__About this task__
Of the entries below, restate word for word only the section that runs from the line with "the red pen" to the line with "Here a camera", counting both ends.

__Saved entries__
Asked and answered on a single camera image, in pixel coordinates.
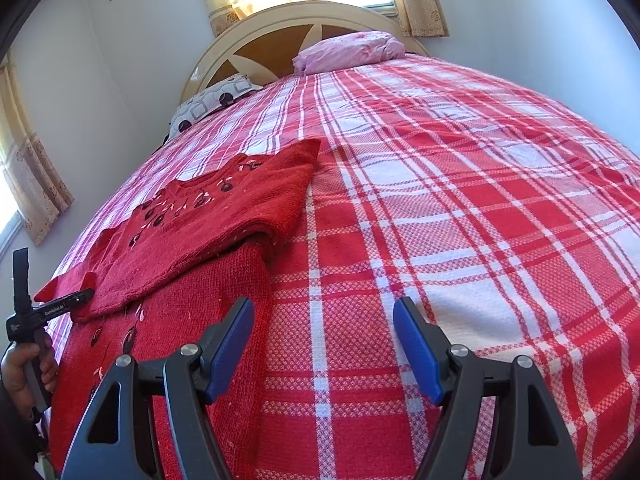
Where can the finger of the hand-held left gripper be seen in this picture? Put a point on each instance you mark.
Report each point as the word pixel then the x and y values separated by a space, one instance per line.
pixel 20 272
pixel 80 297

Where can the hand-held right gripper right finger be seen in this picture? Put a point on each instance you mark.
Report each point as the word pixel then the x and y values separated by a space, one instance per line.
pixel 415 350

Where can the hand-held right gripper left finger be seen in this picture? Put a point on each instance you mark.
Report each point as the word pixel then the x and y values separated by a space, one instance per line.
pixel 232 345

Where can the red knitted sweater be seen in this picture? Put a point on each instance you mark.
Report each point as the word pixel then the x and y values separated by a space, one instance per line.
pixel 200 220
pixel 200 310

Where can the person's left forearm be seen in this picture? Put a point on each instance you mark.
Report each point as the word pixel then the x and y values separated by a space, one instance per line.
pixel 15 442

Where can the person's left hand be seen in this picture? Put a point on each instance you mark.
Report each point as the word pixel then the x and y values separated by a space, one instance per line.
pixel 15 367

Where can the red plaid blanket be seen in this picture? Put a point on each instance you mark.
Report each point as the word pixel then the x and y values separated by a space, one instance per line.
pixel 450 210

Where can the white patterned pillow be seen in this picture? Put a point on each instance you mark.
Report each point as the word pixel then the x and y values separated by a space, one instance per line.
pixel 210 102

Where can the pink floral pillow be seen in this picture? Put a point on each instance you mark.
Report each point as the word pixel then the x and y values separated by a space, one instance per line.
pixel 350 50

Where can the cream wooden headboard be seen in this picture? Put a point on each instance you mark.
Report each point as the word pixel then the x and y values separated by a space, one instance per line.
pixel 270 35

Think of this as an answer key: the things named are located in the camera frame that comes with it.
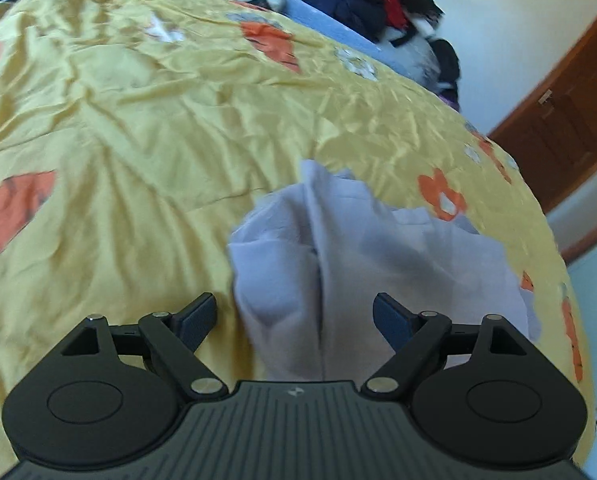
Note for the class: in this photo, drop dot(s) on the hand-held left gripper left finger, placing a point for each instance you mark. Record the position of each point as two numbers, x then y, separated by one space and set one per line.
196 322

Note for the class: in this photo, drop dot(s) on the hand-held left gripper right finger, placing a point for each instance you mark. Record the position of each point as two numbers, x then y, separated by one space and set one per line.
393 322

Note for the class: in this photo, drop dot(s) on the light lavender garment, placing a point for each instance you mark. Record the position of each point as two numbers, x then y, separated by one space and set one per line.
358 270

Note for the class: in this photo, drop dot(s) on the yellow printed bed sheet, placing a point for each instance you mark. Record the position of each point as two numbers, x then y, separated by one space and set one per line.
153 135

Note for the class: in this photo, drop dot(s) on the brown wooden door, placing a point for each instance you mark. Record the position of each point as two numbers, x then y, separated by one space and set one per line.
563 125

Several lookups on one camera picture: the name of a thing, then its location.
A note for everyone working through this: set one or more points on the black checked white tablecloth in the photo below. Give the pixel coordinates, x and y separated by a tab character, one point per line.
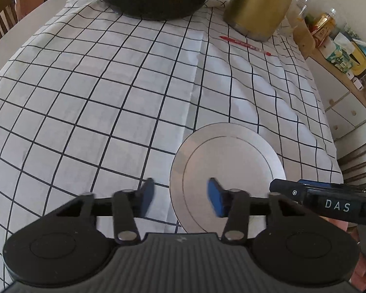
109	97

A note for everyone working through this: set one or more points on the white wooden cabinet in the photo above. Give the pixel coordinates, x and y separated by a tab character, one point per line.
347	106

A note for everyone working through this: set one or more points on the glass fishbowl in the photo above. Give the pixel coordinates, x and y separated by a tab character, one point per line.
311	3

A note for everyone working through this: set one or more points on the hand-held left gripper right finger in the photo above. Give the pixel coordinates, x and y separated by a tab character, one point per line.
218	198

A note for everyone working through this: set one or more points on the red pen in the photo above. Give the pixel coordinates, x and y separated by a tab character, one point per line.
244	44

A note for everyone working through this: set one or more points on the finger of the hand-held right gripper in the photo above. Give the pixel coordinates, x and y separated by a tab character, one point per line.
286	190

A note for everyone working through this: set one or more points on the green white tissue pack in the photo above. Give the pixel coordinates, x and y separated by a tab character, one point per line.
338	55

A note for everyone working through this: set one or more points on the yellow tissue box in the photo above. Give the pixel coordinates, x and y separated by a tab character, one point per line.
361	61

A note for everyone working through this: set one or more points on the small white plate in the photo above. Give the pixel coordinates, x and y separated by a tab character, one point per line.
228	158

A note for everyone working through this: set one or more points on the light wooden chair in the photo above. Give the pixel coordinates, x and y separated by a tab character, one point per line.
305	39

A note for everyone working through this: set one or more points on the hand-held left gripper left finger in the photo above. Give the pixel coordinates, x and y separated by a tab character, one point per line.
146	198

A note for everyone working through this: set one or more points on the gold thermos jug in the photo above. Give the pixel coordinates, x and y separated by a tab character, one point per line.
259	6

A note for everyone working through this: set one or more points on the orange bottle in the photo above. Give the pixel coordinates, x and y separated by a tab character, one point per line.
323	27

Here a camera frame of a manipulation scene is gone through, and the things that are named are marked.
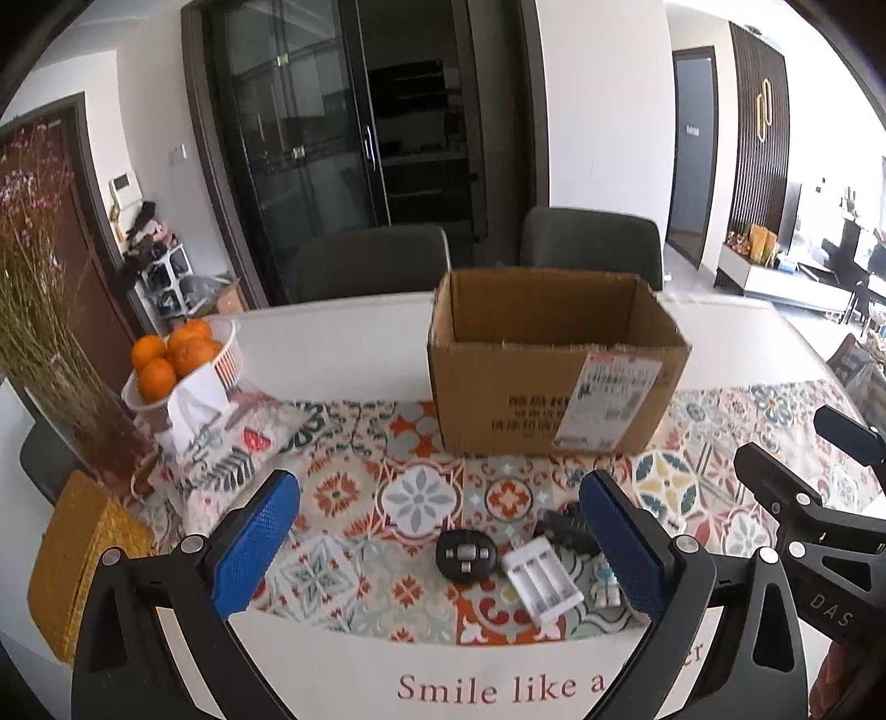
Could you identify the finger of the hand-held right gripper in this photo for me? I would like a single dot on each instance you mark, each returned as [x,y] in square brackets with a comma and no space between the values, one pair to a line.
[855,439]
[775,484]

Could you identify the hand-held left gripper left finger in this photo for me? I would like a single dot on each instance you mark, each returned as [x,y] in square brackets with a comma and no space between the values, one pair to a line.
[256,543]

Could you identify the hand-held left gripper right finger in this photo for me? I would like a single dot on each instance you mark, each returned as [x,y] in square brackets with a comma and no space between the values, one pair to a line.
[623,547]

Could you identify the small astronaut figurine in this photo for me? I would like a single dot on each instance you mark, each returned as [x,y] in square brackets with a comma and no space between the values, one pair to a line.
[606,588]

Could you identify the black power adapter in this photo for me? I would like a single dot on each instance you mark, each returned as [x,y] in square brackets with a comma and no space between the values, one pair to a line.
[564,529]

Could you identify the white battery charger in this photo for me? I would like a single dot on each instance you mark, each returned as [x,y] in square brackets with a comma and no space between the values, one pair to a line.
[540,578]

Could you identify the black round gadget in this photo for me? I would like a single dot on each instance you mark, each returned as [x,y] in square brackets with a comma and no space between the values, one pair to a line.
[465,557]

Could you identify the brown cardboard box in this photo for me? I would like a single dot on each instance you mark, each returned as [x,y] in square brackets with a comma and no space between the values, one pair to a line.
[498,388]

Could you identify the floral fabric tissue box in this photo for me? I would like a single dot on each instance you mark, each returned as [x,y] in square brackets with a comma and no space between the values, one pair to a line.
[228,450]

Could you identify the patterned tablecloth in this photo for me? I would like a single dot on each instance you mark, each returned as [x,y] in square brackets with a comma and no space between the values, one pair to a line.
[415,491]

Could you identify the white low cabinet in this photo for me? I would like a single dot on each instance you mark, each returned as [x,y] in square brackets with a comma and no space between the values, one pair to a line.
[782,280]

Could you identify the white plastic fruit basket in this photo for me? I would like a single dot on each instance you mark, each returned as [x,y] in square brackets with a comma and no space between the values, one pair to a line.
[228,367]

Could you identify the yellow woven box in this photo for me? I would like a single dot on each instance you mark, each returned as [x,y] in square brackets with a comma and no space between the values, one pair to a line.
[76,568]

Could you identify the orange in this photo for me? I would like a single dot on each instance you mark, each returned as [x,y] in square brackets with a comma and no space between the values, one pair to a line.
[188,331]
[156,381]
[195,358]
[149,352]

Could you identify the glass vase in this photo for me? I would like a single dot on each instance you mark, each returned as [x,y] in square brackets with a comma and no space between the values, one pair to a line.
[83,429]

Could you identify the dark grey dining chair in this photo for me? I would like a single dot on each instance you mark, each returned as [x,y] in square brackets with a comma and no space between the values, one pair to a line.
[374,263]
[45,460]
[588,239]

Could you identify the small cardboard box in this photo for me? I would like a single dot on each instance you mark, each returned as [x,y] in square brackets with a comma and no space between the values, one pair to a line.
[232,298]

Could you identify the white shoe rack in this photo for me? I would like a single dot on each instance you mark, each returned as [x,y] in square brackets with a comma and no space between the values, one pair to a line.
[159,277]

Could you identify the grey room door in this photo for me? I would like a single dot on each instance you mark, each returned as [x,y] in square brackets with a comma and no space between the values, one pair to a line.
[692,159]

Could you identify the dried flower bouquet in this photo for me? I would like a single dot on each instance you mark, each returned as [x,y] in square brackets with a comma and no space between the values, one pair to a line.
[34,277]

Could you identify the brown entrance door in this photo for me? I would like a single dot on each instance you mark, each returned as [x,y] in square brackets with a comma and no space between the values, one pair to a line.
[83,228]

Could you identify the white intercom panel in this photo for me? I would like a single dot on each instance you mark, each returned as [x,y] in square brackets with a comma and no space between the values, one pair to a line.
[123,197]

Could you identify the dark glass sliding door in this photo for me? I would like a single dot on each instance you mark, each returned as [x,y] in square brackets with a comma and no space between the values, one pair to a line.
[297,138]

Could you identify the dark slatted wall panel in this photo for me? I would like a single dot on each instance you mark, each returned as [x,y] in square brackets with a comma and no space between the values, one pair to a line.
[751,173]

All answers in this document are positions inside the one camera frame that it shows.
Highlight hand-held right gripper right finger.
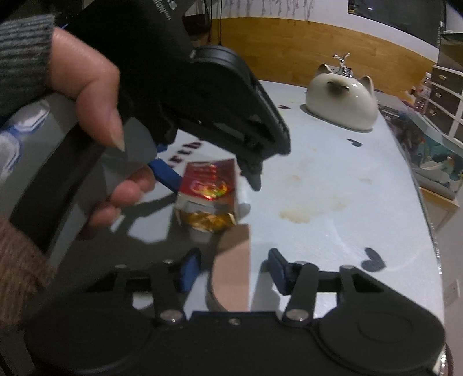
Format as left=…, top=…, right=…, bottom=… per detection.
left=268, top=249, right=386, bottom=326

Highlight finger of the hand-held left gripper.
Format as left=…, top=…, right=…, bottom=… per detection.
left=239, top=156, right=262, bottom=192
left=148, top=159, right=182, bottom=193

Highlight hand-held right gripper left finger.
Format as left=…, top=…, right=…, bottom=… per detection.
left=87, top=248, right=202, bottom=325

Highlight red cigarette box gold foil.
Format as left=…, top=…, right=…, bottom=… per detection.
left=175, top=157, right=242, bottom=233

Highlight person's left forearm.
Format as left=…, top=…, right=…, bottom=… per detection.
left=0, top=14, right=56, bottom=118

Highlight person's left hand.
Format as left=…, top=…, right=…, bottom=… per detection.
left=49, top=27, right=157, bottom=240

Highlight brown cardboard piece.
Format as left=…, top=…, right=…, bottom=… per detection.
left=207, top=223, right=253, bottom=312

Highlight white cat-shaped ceramic jar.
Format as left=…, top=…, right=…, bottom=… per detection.
left=305, top=63, right=379, bottom=131

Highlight silver metal ornament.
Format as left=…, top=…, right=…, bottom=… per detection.
left=332, top=52, right=354, bottom=77

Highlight blue white blurry object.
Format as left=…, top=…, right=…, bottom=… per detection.
left=0, top=99, right=52, bottom=182

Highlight brown knit clothing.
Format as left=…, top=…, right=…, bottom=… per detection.
left=0, top=219, right=56, bottom=328

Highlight colourful printed box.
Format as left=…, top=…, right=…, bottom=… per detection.
left=378, top=103, right=463, bottom=199

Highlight white drawer cabinet dark fronts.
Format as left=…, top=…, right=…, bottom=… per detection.
left=422, top=64, right=463, bottom=146

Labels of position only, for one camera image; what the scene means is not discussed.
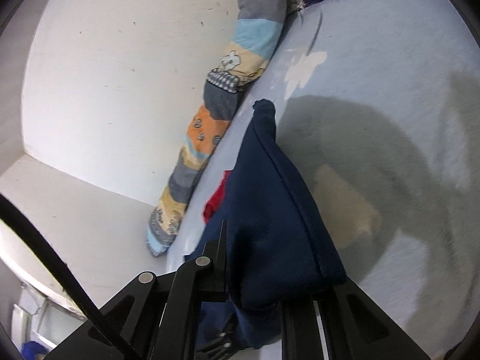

__Task response__
A note for everyone working through this: set one or more points on the red pen in the photo above. Give the pixel coordinates, x and y separated by a tab character, one point per line.
244	44

A note for everyone working through this: set one or more points on the finger of the hand-held right gripper in the photo above. Give the pixel coordinates, x and y separated by a tab character, one point per line.
286	190

A note for everyone working through this: set one or more points on the green white tissue pack in the photo above. Give the pixel coordinates, x and y separated by a tab character, one point per line.
338	55

A note for everyone working through this: set one or more points on the yellow tissue box in the photo above. Give the pixel coordinates, x and y separated by a tab character, one point per line.
361	61

A note for everyone working through this: set one or more points on the small white plate in the photo above. Give the pixel coordinates, x and y separated by a tab character, one point per line.
228	158

A note for everyone working through this: set one or more points on the light wooden chair in the photo above. Give the pixel coordinates, x and y separated by a tab character, one point per line.
305	39

A note for everyone working through this: set one or more points on the hand-held left gripper left finger in the photo above. Give the pixel coordinates, x and y separated by a tab character, one point per line.
146	198

A note for everyone working through this: set one or more points on the gold thermos jug in the photo above. Give the pixel coordinates, x and y separated by a tab character, one point per line.
259	6

A note for everyone working through this: set one or more points on the orange bottle in the photo above. Give the pixel coordinates, x and y separated by a tab character, one point per line.
323	27

Here a camera frame of a manipulation scene is gone through, and the things that are named are marked.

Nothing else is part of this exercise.